:: Task to complete ::
Search the entries for the word "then" and copy each line that has it.

[Source records]
---------------

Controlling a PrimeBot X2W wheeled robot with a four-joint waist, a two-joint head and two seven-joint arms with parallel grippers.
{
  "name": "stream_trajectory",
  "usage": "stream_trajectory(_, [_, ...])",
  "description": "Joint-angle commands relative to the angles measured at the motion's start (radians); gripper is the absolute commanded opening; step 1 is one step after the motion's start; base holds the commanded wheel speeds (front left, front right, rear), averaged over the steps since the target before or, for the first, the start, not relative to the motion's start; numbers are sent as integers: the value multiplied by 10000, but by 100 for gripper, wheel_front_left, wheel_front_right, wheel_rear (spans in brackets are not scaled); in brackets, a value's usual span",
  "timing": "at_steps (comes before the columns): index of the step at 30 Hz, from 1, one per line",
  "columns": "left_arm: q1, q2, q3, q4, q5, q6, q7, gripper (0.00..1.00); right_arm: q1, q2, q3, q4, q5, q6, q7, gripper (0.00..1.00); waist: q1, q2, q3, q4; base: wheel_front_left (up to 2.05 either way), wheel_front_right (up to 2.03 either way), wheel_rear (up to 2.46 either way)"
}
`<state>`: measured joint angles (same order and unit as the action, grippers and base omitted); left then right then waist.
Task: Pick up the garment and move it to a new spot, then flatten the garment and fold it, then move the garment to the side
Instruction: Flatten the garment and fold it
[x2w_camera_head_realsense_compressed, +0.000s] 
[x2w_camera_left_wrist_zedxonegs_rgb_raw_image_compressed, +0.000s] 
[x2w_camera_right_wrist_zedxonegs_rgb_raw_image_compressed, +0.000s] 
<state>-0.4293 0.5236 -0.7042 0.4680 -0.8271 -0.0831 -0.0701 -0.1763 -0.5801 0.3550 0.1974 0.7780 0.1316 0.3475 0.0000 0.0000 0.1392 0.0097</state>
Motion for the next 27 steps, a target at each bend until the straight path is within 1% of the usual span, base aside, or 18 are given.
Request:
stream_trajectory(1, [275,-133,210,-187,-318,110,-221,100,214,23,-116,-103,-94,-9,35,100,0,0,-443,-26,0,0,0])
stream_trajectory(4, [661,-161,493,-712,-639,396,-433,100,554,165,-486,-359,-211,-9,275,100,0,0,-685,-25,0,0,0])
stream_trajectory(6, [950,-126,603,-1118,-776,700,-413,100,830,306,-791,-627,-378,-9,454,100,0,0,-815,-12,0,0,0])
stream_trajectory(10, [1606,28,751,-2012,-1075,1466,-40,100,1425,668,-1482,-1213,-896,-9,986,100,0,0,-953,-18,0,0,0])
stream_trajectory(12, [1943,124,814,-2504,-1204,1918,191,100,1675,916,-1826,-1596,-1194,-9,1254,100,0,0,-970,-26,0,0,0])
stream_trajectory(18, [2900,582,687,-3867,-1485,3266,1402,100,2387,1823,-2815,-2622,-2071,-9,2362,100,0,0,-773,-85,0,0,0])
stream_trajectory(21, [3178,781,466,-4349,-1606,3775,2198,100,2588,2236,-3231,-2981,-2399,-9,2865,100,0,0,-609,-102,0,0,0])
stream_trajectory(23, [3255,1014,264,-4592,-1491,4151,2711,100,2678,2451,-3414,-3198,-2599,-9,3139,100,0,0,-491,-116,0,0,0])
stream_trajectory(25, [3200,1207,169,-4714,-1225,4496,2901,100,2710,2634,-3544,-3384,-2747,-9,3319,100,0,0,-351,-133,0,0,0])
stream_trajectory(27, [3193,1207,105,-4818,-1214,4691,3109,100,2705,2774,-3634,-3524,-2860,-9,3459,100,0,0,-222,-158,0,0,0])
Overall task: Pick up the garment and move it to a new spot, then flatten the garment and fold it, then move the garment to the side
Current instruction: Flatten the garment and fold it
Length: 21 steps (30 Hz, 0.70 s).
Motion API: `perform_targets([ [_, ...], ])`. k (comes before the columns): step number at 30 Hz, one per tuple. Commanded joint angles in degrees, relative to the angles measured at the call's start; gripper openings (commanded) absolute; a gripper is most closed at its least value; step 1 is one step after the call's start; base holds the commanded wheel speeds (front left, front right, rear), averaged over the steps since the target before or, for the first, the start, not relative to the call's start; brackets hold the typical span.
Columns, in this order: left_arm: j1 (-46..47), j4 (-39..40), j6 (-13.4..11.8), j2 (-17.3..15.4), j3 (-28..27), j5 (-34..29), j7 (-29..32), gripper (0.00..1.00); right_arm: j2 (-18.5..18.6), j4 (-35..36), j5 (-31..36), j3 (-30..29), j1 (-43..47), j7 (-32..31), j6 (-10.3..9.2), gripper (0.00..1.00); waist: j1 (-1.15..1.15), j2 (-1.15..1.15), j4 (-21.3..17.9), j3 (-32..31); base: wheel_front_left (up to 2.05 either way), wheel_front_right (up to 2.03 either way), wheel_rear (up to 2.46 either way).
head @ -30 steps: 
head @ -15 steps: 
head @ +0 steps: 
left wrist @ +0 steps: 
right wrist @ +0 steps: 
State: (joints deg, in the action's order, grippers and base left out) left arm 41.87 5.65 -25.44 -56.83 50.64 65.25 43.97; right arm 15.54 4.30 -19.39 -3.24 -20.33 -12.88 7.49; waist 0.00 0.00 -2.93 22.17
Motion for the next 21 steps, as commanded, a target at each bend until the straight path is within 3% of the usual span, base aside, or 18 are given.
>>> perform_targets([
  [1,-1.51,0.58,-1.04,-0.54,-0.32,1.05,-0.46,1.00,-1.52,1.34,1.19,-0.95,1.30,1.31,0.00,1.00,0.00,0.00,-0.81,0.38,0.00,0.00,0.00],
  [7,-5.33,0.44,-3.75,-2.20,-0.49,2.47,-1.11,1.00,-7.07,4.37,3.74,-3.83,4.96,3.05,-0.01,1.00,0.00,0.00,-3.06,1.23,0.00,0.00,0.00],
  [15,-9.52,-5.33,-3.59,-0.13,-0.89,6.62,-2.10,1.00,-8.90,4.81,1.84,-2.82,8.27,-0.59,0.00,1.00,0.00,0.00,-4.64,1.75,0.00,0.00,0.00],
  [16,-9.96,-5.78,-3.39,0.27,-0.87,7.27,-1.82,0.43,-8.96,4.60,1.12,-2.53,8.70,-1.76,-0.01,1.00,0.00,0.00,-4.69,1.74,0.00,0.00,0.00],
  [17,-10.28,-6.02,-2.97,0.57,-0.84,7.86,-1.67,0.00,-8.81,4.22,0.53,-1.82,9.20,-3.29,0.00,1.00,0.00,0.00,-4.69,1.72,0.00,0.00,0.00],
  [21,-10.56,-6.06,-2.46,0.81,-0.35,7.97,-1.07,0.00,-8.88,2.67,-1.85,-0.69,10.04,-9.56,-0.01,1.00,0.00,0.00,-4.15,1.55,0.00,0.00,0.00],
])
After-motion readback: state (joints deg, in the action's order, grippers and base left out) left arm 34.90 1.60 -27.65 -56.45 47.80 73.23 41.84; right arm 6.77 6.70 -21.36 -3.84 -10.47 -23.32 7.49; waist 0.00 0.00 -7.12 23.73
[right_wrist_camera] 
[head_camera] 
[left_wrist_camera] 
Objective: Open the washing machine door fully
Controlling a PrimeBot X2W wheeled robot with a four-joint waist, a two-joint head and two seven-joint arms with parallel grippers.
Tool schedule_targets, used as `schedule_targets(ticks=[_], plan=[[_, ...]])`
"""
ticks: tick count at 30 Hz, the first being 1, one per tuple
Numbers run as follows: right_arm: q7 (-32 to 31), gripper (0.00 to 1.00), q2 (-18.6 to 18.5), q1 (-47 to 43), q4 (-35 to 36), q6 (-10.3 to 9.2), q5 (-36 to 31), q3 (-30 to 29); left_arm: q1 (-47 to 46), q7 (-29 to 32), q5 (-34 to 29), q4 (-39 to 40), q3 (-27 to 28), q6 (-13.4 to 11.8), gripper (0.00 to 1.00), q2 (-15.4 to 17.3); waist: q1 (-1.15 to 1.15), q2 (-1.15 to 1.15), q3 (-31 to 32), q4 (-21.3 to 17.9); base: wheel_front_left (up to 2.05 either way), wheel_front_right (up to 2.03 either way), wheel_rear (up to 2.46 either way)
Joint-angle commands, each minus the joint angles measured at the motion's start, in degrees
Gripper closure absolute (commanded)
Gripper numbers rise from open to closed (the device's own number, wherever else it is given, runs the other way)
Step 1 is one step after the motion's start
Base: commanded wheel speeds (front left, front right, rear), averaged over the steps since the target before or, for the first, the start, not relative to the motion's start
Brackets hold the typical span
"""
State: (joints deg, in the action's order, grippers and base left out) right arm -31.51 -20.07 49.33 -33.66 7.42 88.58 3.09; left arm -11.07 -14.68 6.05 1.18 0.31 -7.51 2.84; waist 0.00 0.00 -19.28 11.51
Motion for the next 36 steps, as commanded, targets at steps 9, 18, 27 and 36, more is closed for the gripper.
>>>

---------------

:: Exercise output ::
`<state>`: measured joint angles (same order and unit as the action, grippers and base omitted); left then right then waist.
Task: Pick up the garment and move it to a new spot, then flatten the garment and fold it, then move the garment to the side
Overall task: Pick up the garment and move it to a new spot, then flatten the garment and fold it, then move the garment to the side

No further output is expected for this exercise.